- Born: c. 1943 (age 82–83) Dominican Republic
- Status: Released
- Convictions: First degree murder Second degree murder (2 counts)
- Criminal penalty: Life imprisonment

Details
- Victims: 3
- Span of crimes: 1968–1987
- Country: United States
- State: California
- Date apprehended: March 25, 1987

= Louis Chaves =

American serial killer (born 1943)

Louis Ralph Chaves (born c. 1943), also known as Louis Chavez or Louis Notclay, is a Dominican-born American serial killer who murdered a couple in El Monte, California, in 1968, and later a police officer in Hayward in 1987.

==Murders==
In 1968, Chaves killed a man and woman in El Monte, California. For this, he served seven years at the California Men's Colony in San Luis Obispo. Manuel Velazquez, who had known Chaves since 1963, said that the victims were his landlords, with whom he had an ongoing dispute. Chaves was known as a religious man who claimed to receive messages from God, who would "come and tell him he was going to be a king". After his 1976 parole, he spent time in mental hospitals in New Jersey. Other friends of Chaves said that he had a history of emotional problems and moved to Hayward, California, in August 1986 after spending years living in an RV in New Jersey and Alaska.

In December 1986, Chaves spent nine days in jail and received two years of probation for biting a police officer and attempting to steal his gun in a San Leandro courtroom.

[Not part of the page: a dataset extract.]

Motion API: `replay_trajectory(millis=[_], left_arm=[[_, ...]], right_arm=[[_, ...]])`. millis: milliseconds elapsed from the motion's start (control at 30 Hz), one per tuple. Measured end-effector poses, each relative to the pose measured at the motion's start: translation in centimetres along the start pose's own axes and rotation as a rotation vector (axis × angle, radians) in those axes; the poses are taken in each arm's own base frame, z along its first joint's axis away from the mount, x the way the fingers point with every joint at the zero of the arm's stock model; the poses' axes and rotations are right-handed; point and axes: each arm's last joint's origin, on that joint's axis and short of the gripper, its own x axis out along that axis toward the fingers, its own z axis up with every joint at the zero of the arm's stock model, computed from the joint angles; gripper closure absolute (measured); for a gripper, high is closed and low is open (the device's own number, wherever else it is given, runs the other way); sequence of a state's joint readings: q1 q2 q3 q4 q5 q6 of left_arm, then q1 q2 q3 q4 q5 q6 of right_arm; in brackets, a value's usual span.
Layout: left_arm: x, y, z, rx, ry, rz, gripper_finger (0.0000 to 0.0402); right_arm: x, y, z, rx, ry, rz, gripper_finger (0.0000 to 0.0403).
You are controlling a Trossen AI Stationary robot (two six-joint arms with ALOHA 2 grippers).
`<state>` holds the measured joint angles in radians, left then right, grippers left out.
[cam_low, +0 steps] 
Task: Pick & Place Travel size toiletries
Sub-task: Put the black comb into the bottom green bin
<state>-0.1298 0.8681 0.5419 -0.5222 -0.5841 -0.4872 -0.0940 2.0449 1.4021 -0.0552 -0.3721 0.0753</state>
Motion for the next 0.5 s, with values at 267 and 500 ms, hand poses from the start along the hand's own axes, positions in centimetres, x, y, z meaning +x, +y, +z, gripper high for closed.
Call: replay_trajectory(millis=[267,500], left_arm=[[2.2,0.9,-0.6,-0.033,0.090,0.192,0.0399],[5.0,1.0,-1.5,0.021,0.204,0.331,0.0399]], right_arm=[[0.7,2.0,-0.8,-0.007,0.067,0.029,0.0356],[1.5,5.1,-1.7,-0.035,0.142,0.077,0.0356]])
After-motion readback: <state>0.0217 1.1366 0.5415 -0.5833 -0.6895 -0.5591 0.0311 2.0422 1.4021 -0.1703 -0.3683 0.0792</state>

On March 25, 1987, Chaves parked his RV in front of a home in Hayward. Chaves was known by some in the area, and one woman on the street allowed him to use her mailing address. At 6:37 p.m., neighbors became suspicious of the vehicle and called the police. After three officers arrived, Chaves refused to leave his RV, threatening them and igniting spray from a can of carburetor cleaner at them. 29-year-old officer Benjamin Worcester went inside the camper to arrest Chaves, and during a struggle, Chaves picked up a 7-inch hunting knife and stabbed Worcester in the throat, severing a main artery and killing him. The other two officers were unaware of Worcester's death until they were placing Chaves in a police cruiser and noticed Worcester was not present.

==Trial==
At his arraignment, Chaves wept openly and told the court to review his past so he could "rest [his] case" and "condemn [himself] in silence". Although originally ruled competent to stand trial, this was overturned in October 1988, and Chaves was sent to Atascadero State Hospital, where he underwent exams. He was again ruled competent to stand trial and was sentenced to 25 years to life in prison. In December 2022, Chaves was granted parole on medical grounds.